Всю жизнь я ретиво стремился разделять в себе эту двойственность, а потому наперекор тщеславию духовному (инстинкту самосохранения) позволил повиснуть на себе и плотскому тщеславию – балласту капризному, легко уязвимому и приносящему такие неисчислимые страдания.
И в результате на другой день, отложив все дела, не доделанные накануне, я явился в клинику, к известному специалисту-ушнику. Скромный, симпатичный молодой человек принял меня крайне радушно, пригласил к себе в приемный кабинет, где у нас с ним завязалась беседа и на научные темы, и врач, видя, что меня это интересует, даже дал мне почитать главу из своего будущего труда. За милой беседой он вставил мне в нос обмотанную на конце ватой длинную проволоку, которая через Евстахиеву трубу проскочила в ухо. Стиснув зубы, чтобы не пикнуть, я делал вид, будто и не замечаю этой тортуры, а когда врач вытащил проволоку, я продолжил прерванную фразу. Под конец он мимоходом заметил, что у меня воспаление слухового прохода и этим вполне объяснимы мои галлюцинации. В свою очередь я как профессиональный юморист с ходу рассказал ему историю об одной своей знакомой, туговатой на ухо, которой рекомендовали полечиться по поводу нефрита, а она, не расслышав отправилась к специалисту по невритам; лечили ее успешно но при этом основная болезнь была запущена, и в результате бедняжка умерла из-за одной перепутанной буквы. Доктора очень позабавил этот мой экспромт на злобу дня.

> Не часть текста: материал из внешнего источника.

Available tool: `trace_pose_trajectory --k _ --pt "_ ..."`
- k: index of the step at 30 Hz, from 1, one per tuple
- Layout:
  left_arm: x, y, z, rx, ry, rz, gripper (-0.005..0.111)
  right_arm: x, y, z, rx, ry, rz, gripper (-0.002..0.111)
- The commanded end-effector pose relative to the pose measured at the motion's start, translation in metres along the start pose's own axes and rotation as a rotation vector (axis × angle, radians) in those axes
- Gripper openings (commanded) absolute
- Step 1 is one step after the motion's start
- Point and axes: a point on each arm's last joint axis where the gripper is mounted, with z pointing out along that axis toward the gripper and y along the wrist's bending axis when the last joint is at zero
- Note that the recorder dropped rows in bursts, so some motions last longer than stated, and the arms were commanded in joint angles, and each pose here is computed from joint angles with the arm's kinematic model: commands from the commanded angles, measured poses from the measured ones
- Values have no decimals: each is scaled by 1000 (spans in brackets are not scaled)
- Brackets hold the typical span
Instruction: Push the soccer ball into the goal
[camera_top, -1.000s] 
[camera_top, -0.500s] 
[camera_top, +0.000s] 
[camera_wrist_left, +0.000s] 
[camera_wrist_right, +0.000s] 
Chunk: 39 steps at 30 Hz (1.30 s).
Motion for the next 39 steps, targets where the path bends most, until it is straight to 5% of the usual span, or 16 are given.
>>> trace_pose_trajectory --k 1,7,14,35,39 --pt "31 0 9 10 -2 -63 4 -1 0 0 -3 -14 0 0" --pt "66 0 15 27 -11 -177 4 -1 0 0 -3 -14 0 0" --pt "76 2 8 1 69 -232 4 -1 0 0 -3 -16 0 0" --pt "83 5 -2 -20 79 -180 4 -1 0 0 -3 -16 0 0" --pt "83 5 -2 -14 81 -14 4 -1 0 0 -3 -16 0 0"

Короткие недели и одно долгое мгновенье
«У работящего человека дни коротки, а жизнь долга». Мне еще со школы полюбилась эта поговорка, хотя я всегда чувствовал, что она в корне не верна и, что хуже всего, ее даже не повернешь наоборот. Но в ней важно то, что она парадоксальна, сама себе противоречит, а стало быть, в поисках истины ведет в нужном направлении; ведь по опыту я знаю, что к истине можно подобраться лишь с противоположной стороны, поскольку само реальное бытие слагается из борьбы положительного и отрицательного. Факт остается фактом, что в течение последующих трех недель, вплоть до первого апреля, я упорно работал и много времени проводил в беготне, однако дни мои вовсе не были короткими, я усиленно размышлял и говорил без умолку, мною овладело какое-то беспокойное, изнурительное оживление. Смутное чувство, будто мне что-то нужно сделать, будто я что-то забыл и поэтому мне нужно вернуться, будто бы я упустил нечто столь важное, ради чего стоило бы появиться на свет божий, – это настойчивое, подстегивающее к действию побуждение проявлялось в моей жизни довольно часто, но с такой непререкаемостью и упорством – никогда. «Надо бы тебе защитить диссертацию», – язвительно повторял я про себя, вспоминая своего друга Имре, который однажды признался мне, что в решающие моменты его бурной и исполненной превратностей жизни в душе его всегда звучал голос, внушавший ему, что, пожалуй, все же стоило в свое время защитить диссертацию, как того желали его родители. Но мне-то что нужно сделать? В перепутанном мотке шелка я пытаюсь отыскать ниточку, потянув за которую можно было бы распутать весь моток. Я вечно успокаивал себя аргументом, что, мол, если уж цепочка действий мысленно выстроилась в моем мозгу, то за какое бы звено я ни ухватился, от этого придет в движение вся цепь. По этой причине, к примеру, я написал такое колоссальное количество статей вместо того, чтобы создать один-единственный роман в тысячу томов, как собирался в детстве.
Один из приятелей-поэтов сформулировал эту мою черту так: я – в широком смысле – «ищу себя». Может, так оно и есть, но тогда кто он – этот «я сам», где мне отыскать его среди множества встречающихся на каждом шагу моих обличий, как узнать его среди прочих?